My stomach was bothering me and I was off my hydration game. I started smart drinking a powder I have used before and some water, but in my hurry, during the last aid station, I didn’t get enough water and ended up depleted and very hungry. I ate almost nothing during the first marathon, not that odd for me, but I had brought blocks and stuff to eat, and I didn’t. There are no excuses, I was too focused on running and feeling good. 
    I hadn’t noticed that my finger was bleeding until after the fact, but I had so many falls I lost count. Maybe, training on trails does make a difference? I was making beginner mistakes by looking ahead instead of looking down. But what did I expect? I have been on very little sleep for the past five weeks since my son was born, and I haven’t put the miles in leading up to this race. 
I am also not as competitive in these shorter trail races. Part of me is okay with knowing that the longer 100-mile race is something I am better at, but part of me too thinks I need to get it together and crush a race like this. Possibly that’s what had me pushing it the first marathon, doing it under five hours, but I paid for it because I had to sit for a few minutes and walk more than I wanted to. 
    There was a great moment when I was low because what I was drinking was making me feel sick. I changed the hydration powder, and it didn’t agree with me, so while feeling dehydrated I also felt like I couldn’t drink what I was carrying. This guy was running past me going so much faster than me approaching, and he looked at me and asked if I was all right. I was real with him and talked about my stomach problems, and he gave me all his water. I was shocked by his generosity, he made it so much easier for me to keep going. My stomach was feeling better and I could keep moving. 
Another moment like that was after the first half, and Phil sat with me and got me everything I needed food and drink wise while I sat trying to recover. I ended up bleeding on him some, so I feel bad for that, but he didn’t make a big deal about it. Did I mention my finger was still bleeding? 
At mile 35 or something, I finally asked someone to look at my finger because it had never stopped bleeding, and it looked like a mass of blood and dirt caked together. I didn’t want to think about it, but it was getting worse because I kept falling. 
    One of the people at the aid station was a doctor, and they were awesome fixing me up. They cleaned it with Iodine and washed it with some water. We didn’t get all the dirt off, but they covered it well enough for it to not fall off, and it was a huge moral boost for me.
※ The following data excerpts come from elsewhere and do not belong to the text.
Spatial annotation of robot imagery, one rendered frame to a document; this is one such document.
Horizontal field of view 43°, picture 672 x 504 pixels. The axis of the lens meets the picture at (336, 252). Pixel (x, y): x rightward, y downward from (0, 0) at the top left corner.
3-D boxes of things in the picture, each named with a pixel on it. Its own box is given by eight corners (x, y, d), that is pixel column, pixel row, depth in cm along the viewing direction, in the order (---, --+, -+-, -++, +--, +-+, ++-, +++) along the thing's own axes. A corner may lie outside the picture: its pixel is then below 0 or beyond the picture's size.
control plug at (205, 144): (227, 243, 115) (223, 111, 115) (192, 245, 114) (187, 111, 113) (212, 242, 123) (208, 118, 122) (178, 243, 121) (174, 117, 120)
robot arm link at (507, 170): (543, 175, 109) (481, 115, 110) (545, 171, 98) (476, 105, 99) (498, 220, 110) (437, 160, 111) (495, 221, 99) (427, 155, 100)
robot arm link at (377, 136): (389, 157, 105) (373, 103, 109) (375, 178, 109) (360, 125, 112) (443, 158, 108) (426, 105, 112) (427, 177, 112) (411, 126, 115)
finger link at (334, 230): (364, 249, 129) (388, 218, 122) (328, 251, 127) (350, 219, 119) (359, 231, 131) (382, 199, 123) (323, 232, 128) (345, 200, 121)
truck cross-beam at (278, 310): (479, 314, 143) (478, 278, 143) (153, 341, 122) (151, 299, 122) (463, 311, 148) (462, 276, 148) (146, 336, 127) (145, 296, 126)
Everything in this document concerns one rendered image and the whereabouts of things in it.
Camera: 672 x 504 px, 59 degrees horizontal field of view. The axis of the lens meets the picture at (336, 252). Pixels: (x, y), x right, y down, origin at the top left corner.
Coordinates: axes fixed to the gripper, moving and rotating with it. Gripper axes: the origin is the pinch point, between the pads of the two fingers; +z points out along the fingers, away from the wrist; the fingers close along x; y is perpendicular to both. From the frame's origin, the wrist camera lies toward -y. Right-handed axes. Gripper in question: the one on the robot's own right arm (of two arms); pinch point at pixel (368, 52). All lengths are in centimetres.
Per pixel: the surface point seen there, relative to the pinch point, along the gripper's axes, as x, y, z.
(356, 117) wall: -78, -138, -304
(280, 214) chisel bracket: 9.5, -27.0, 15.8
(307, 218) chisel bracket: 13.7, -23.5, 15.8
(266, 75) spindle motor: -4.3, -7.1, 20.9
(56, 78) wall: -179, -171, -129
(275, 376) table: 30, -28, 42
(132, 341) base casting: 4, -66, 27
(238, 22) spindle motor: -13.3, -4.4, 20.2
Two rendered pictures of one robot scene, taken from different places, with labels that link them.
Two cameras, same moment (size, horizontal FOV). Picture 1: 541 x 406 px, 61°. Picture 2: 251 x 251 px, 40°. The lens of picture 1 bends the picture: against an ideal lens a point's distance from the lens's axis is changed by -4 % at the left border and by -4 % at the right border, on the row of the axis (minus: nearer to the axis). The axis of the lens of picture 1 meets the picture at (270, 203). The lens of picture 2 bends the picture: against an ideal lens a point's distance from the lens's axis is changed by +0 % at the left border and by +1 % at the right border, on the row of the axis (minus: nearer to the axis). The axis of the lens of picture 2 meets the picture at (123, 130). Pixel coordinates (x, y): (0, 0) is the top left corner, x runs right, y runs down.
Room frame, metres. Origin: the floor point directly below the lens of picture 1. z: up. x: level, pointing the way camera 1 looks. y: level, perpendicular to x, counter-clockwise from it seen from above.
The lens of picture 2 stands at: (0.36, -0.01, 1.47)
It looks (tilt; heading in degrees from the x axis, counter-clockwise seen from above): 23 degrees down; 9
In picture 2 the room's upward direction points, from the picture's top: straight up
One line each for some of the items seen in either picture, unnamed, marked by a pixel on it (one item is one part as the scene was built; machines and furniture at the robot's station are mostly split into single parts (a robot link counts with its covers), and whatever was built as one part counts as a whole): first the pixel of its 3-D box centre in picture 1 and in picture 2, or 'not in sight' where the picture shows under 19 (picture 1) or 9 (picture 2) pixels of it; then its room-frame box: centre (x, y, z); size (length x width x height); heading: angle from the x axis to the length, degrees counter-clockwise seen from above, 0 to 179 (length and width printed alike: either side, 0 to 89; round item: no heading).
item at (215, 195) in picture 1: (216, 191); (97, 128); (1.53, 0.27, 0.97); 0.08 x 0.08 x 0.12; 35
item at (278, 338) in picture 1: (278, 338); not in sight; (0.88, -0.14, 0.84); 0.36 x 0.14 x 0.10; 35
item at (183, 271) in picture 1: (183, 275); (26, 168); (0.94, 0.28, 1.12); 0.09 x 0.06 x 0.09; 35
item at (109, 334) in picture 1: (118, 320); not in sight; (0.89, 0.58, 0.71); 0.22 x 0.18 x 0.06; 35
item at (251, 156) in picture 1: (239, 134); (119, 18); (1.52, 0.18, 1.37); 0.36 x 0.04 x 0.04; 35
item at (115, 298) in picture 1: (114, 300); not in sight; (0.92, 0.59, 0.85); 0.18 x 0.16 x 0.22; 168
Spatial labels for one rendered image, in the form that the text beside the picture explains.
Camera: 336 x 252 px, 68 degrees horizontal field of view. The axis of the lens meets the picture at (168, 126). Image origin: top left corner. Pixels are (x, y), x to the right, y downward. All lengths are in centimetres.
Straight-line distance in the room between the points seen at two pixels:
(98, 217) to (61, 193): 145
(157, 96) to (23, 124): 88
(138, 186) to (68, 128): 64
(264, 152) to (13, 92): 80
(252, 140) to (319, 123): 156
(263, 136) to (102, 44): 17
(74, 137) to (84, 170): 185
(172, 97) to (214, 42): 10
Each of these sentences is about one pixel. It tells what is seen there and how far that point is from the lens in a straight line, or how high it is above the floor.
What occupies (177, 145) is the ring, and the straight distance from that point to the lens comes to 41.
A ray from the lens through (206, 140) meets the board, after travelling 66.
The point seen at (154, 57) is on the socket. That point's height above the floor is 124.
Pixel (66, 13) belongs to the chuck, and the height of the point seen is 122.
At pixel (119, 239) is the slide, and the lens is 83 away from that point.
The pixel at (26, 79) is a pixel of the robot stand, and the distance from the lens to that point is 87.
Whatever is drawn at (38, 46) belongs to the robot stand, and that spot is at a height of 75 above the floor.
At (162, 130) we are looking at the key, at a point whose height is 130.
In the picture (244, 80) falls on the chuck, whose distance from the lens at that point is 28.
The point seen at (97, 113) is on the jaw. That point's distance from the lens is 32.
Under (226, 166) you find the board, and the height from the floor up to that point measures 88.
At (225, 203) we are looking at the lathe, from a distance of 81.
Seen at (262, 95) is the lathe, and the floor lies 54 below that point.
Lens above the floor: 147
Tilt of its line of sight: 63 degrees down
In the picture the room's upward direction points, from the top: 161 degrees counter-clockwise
They joked with me and said, “Now you won’t fall again.” I laughed, knowing that it wasn’t a question of if I will fall again but how many times.
    When I was at the end I was miserable, but I kept moving and attempting to turn off the part of me that was screaming to me for to quit, for this to be over. I decided I was looking at my watch too much, so I made a system. I would only allow myself to look at my distance once every mile. If I broke this rule, I would have to wait a full mile to look again. My watch beeped every mile, so I shouldn’t have to look at all, but all these stupid reasons my mind gave me to look. Like, do I need to check the course?       Maybe I went the wrong way? I never went the wrong way, but I did periodically check on my watch. 
When I made it to the end, Andrew from the start congratulated me. We have ended up doing a bunch of the same races over the past year, and he had a great race today, finishing 5th. We did the Minnie Ha Ha together last year, and it sounds like he has been killing it since then. I remember him from last year having to walk with a stick several miles after being injured. 
    My dad was there and recorded the start and the finish! It was so nice having him there to give me a ride. I hate driving so much after a race. It isn’t a long drive but my leg doesn’t want to bend like that.